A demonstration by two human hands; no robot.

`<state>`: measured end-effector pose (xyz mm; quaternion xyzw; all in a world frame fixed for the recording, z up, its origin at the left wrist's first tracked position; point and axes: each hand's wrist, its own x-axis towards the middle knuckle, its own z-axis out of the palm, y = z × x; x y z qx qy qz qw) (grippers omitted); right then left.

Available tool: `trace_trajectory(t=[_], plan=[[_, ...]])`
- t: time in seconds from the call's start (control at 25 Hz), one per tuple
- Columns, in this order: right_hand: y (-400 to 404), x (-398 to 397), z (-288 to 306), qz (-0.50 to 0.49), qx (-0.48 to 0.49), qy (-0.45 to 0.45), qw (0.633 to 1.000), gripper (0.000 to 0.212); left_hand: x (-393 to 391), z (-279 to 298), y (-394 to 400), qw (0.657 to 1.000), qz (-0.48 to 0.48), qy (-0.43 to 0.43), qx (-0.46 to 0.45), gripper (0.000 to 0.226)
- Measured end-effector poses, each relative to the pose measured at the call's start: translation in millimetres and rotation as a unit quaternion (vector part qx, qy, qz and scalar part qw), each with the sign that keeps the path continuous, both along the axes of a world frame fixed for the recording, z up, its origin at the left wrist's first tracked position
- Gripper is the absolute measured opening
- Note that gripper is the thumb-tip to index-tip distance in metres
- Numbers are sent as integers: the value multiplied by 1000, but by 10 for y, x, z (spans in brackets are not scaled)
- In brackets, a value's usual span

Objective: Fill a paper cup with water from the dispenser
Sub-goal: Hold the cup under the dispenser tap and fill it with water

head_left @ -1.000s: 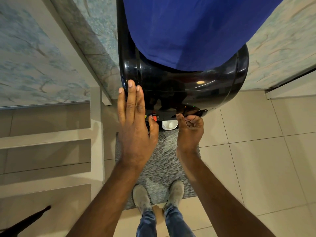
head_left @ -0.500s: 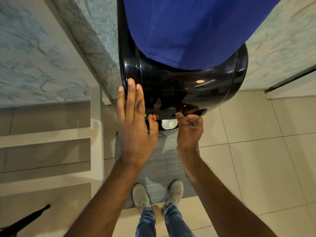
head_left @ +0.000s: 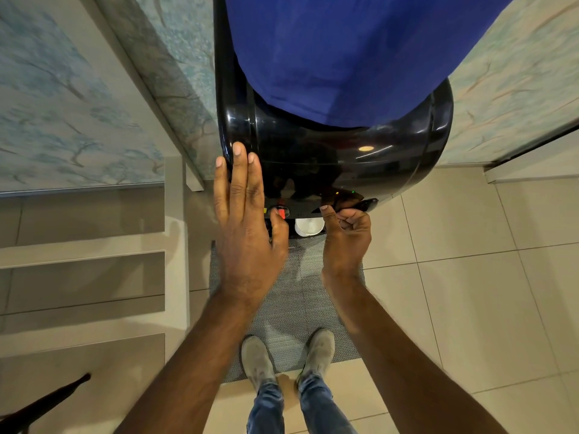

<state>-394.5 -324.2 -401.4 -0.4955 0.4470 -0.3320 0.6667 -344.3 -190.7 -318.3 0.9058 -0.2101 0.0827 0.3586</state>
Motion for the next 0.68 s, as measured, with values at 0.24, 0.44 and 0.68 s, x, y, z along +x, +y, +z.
trace_trajectory(t=[0.24,0.44,0.68], plan=[[3,-6,14,3,5,-6,1000,33,2,11,3,1000,-2,-10,2,81],[-3,-5,18,-1,11,-1,1000,33,-9,29,4,1000,-4,5,-6,82],[-8,-1,9,1,12,-15,1000,34,83,124,-59,999,9,13,-29,73]])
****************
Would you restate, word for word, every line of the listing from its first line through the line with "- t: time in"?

A demonstration by two human hands; no robot.

`<state>`: measured end-effector pose (xyz mm; quaternion xyzw; all in a world frame fixed for the recording, z up, its origin at the left wrist's first tracked position; point and axes: each hand's wrist, its own x-axis towards the middle knuckle, its own z-axis out of the palm, y = z × x; x y z qx qy qz qw) (grippers omitted); right then left.

Available tool: `trace_trajectory(t=[_], plan=[[_, ...]])`
- t: time in seconds from the call's start (control at 25 Hz), one per tuple

No further output remains for this exercise.